Homeowners insurance can rise for a variety of factors and those increased costs will be reflected in the escrow account. Reasons for an increase in insurance range from natural disasters, claims made on home events, a change in the insurer’s rate/policy, and others.


Property taxes and insurance are something that you should research thoroughly. Compare different neighborhoods in different counties to see what is reasonable in your area. Those tiny invisible borders can affect a lot of factors. And be prepared for your monthly payment to rise with a tax or insurance increase.


…And Watch Out for those Improvements

Many homeowners are not aware that when the county and city assess the value of a property, they factor in improvements. Improvements – on your property and even sometimes of your neighbor’s – can cause a tax rate increase.


Improvements can be as major as adding a bathroom, renovating a kitchen or adding on a room. Even relatively minor improvements, like adding a shed or a deck, can cause property taxes to rise. Again, property tax is a topic to broach with the assessor’s office, not with your mortgage lender.


Homeowners Association Dues

Another cost for unsuspecting homeowners can be the dues or fees associated with an HOA – a home owners association. Whether run by a volunteer board of neighbors or by a professional management company, homeowner association fees can be a significant surprise to new buyers.


Learn if a property falls under the purview of an HOA and research how it’s managed. Many have an annual, often split into bi-annual payment, for landscaping, street, and utility maintenance. Other properties have quite substantial monthly fees especially if the neighborhood maintains amenities like a pool, tennis courts or a clubhouse. Notch it up a level if your property is a condo, townhome or some other type of planned unit development.


And homeowners should be prepared for those HOA fees to rise which they can and do either as annual dues increase or for a special one-time assessment. While one-time assessments are typically for major renovations – like a pool or tennis court repair – they can also be in response to damage from natural disasters or, worse yet, from mismanaged finances by the HOA itself.


Wise buyers should thoroughly research the HOA prior to purchase, including the association’s historical fee structure, governing board and potential near-term planned large expenditures.


Maintenance, Maintenance, Maintenance

Personally, I think they should add a third thing you can’t avoid in this life – death, taxes and maintenance. Speaking as a homeowner myself, it seems like there’s always something that breaks or needs attention.


Congrats, you have a yard!
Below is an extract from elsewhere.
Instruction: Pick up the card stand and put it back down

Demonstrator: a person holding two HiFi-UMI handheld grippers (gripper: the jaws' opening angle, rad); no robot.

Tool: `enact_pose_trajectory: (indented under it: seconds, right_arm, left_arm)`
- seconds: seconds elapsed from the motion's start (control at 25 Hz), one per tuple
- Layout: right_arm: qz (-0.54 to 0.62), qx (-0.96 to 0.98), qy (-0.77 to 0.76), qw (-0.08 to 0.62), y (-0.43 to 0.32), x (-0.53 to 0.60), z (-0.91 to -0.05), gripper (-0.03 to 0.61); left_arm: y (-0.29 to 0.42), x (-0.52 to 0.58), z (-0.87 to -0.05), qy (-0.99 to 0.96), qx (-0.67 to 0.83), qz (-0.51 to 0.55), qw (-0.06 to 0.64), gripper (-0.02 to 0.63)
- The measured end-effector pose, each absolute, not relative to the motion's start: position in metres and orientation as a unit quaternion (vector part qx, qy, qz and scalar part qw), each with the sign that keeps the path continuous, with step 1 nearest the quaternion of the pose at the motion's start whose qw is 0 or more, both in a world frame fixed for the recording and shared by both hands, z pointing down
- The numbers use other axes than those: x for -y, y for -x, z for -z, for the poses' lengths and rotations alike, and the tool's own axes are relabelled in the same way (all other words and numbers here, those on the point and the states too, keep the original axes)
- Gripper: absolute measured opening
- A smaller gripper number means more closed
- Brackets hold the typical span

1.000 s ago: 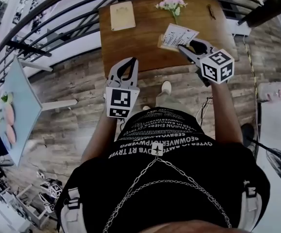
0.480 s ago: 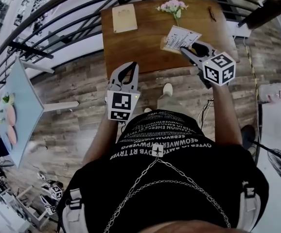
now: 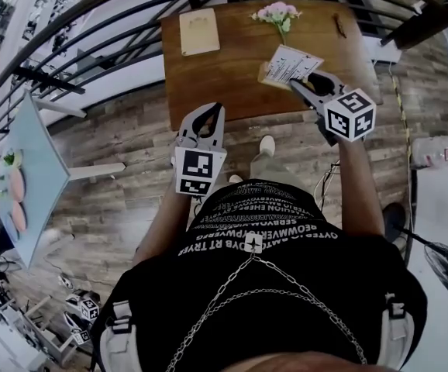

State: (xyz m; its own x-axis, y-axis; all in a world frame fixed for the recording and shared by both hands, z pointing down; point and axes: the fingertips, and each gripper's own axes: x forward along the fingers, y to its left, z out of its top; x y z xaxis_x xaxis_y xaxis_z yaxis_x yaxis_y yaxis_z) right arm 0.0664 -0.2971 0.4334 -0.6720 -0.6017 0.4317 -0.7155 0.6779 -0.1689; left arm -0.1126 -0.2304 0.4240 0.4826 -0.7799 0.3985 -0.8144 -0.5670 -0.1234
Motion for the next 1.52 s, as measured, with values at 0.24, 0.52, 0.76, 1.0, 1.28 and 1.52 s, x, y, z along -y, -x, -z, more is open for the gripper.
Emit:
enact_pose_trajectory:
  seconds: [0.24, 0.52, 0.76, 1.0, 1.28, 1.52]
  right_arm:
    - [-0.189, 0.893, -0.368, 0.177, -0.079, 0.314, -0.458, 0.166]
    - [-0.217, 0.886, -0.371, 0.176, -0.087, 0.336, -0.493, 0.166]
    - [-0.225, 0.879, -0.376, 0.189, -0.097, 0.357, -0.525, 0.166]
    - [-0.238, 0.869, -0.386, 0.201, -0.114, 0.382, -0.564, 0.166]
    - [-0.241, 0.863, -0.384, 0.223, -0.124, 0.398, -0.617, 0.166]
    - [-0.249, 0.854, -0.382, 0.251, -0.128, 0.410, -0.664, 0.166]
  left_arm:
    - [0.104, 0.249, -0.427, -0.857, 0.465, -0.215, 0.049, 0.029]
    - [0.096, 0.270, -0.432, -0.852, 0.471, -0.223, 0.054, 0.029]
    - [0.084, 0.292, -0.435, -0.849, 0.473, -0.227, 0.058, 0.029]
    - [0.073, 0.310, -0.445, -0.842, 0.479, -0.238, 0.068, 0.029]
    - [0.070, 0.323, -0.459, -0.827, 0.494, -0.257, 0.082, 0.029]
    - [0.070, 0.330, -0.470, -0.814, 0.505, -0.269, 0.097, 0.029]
Now, you need a lawn mower, edger, fertilizer and weed treatment (and a spreader to apply it), a weed eater, hedge trimmer, flowers, mulch and the list goes on. And if you don’t have the time, skill or desire to do it yourself, a yard service can be an unexpected – and sometimes hefty weekly or monthly expense.
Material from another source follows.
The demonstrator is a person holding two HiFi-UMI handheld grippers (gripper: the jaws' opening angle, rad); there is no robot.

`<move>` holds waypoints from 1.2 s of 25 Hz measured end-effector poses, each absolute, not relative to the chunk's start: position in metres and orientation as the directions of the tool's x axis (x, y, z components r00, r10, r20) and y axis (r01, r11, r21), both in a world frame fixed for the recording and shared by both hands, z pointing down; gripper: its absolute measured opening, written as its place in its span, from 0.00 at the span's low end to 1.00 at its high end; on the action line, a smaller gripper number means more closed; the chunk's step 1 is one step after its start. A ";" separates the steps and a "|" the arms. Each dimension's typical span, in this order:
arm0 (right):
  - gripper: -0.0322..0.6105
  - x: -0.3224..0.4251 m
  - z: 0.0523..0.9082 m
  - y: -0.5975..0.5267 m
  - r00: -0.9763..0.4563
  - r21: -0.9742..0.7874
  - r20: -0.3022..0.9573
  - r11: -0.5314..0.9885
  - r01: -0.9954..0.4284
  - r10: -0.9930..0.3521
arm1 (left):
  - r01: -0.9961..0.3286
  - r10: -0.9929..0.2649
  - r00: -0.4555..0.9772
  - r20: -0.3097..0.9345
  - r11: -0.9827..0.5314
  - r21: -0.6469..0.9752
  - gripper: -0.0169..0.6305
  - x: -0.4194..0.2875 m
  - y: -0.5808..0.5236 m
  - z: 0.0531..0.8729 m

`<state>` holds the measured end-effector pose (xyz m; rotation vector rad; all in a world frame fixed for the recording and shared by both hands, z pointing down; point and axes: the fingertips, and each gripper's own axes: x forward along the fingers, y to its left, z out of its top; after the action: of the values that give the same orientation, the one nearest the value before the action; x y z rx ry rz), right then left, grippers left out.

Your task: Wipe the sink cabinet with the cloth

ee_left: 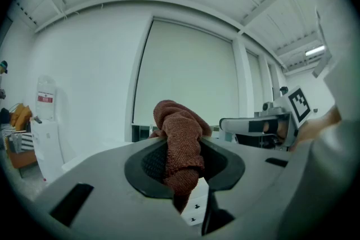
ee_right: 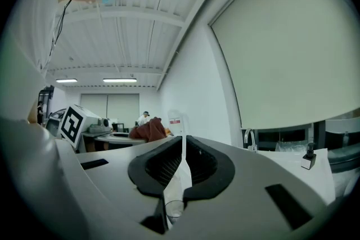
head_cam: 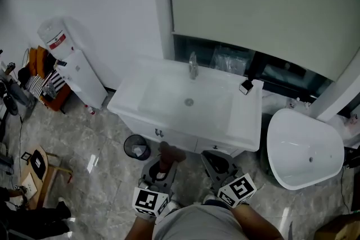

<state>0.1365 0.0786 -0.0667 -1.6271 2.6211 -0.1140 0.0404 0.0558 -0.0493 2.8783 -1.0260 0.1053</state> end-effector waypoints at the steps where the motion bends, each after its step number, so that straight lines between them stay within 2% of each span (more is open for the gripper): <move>1: 0.11 0.135 -0.069 0.080 -0.445 -0.091 -0.014 0.445 -0.891 -0.895 | -0.634 -0.629 0.773 0.088 -0.772 0.053 0.19 0.040 0.057 -0.052; 9: 0.10 0.132 -0.074 0.082 -0.445 -0.044 -0.030 0.446 -0.894 -0.895 | -0.639 -0.635 0.768 0.075 -0.768 0.036 0.19 0.036 0.061 -0.063; 30: 0.10 0.142 -0.069 0.093 -0.421 -0.072 -0.034 0.423 -0.903 -0.906 | -0.635 -0.630 0.772 0.084 -0.771 0.043 0.19 0.042 0.069 -0.058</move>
<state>0.1423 0.0926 -0.0690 -1.6514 2.5920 -0.0655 0.0421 0.0685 -0.0582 2.8915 -1.0340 0.0986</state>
All sorts of other maintenance costs add up quickly and run the gamut from regular costs for HVAC air filters and annual service, gutter cleaning and resealing granite counter tops to minor painting and plumbing needs.


Then there are what most people consider emergency expenditures…bigger ticket items like hot water heaters, garage doors, furnace and air conditioners, major appliance repair/replacement (stove, refrigerator, dishwasher), a new roof and interior/exterior paint. Add to those a second category that I call “immediate emergency” expenditures -- like when you discover mold in the house and it needs remediation, pronto. Or the deck is rotting and falling apart. Or a tree falls on the house and you need to not only replace the roof but repair water damage.


While all this talk of unexpected cost from property tax and HOA fee increases and maintenance issues paints a fairly dim picture of homeownership, I still highly recommend purchase over renting so long as you adhere to your budget and can stay in the home for at least five years. In the long run, owners win out as long as they don’t sink all their disposable cash into the purchase price and properly prepare for these four often overlooked costs that can occur after closing on a property.